Отчего она не хочет, чтоб море очистилось от мглы? Почему боится обнаженного солнца?
Я хочу спросить ее об этом. Хочу задать множество других вопросов, но слова мои угасли, как звездные цифры на руке Хадасл. И снова к небу прилипает вкус и запах пасхальной поры в доме детства.
— Я уже говорила, что у меня осталась единственная страсть — бродить по свету и целовать облачка воспоминаний о Хадасл. Приклоняться к тем, кто любил мою сестру. Правду говоря, эта страсть у меня вторая и, наверное, последняя. После так называемого освобождения я не знала иной страсти, кроме как нащупывать следы Зигфрида Хоха. Не было уголка на свете, где бы я не расставила для него ловушек.

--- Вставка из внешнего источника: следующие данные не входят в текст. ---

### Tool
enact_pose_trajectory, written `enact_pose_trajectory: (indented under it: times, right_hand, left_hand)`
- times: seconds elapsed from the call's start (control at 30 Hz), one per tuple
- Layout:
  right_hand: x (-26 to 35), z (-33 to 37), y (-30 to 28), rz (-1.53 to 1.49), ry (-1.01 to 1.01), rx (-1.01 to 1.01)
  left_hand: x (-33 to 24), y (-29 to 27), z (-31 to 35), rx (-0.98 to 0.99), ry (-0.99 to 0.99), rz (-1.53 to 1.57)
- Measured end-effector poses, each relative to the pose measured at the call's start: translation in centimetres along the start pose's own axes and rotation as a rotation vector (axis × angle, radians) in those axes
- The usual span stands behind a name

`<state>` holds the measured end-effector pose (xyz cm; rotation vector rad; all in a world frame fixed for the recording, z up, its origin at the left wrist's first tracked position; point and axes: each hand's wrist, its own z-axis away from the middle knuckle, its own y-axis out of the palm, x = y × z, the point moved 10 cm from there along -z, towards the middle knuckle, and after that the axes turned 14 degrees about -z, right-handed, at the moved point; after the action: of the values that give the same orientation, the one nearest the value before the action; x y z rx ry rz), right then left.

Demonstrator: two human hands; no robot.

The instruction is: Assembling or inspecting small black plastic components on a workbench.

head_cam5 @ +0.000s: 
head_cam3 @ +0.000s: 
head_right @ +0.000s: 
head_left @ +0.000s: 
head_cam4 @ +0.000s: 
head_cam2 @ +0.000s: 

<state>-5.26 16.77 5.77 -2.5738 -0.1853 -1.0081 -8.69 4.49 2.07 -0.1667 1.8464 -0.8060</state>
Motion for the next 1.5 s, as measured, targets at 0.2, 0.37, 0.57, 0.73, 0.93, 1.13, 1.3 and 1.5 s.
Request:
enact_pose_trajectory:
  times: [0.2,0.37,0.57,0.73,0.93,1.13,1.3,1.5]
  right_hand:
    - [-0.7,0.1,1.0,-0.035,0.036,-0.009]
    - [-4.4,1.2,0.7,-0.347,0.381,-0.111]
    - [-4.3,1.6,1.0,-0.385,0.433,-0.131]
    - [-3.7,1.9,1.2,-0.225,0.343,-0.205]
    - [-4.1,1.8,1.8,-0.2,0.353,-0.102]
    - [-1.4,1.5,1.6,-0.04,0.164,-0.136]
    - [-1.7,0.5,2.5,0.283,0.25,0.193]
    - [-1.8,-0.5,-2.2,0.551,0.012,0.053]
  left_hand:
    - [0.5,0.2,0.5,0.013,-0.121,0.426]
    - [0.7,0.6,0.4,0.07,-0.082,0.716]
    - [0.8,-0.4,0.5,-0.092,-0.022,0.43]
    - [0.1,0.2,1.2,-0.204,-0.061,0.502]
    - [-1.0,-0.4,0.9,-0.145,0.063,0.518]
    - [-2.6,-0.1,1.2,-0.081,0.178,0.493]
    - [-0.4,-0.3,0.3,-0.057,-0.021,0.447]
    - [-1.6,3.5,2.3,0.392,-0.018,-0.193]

Когда комендант в белом пушистом тулупе сбежал, люди в лагере напоминали едва шевелящуюся рыбу на дне озера, из которого вода вытекла через шлюзы. Чтобы продолжать жить, чувствовать собственные раны и ощущать от этого мучительную радость, было недостаточно только дышать вольным воздухом. Чтоб жить дальше, необходимо было подышать смертью. Магнитная иголочка указала мне, куда направиться. Первым пунктом, куда я устремилась по ее указанию, был наш родной город. Там я нашла золотые изделия Мирона Маркузе, которые он зарыл под вишней. Они лежали в шкатулке из красного дерева рядом с несколькими ампулами антизавистина и брошюрой с таким же странным названием. Корни вишни обхватили своими изрезанными пальцами шкатулку, словно сосали зарытое золото, чтоб придать цвет и силу плодам.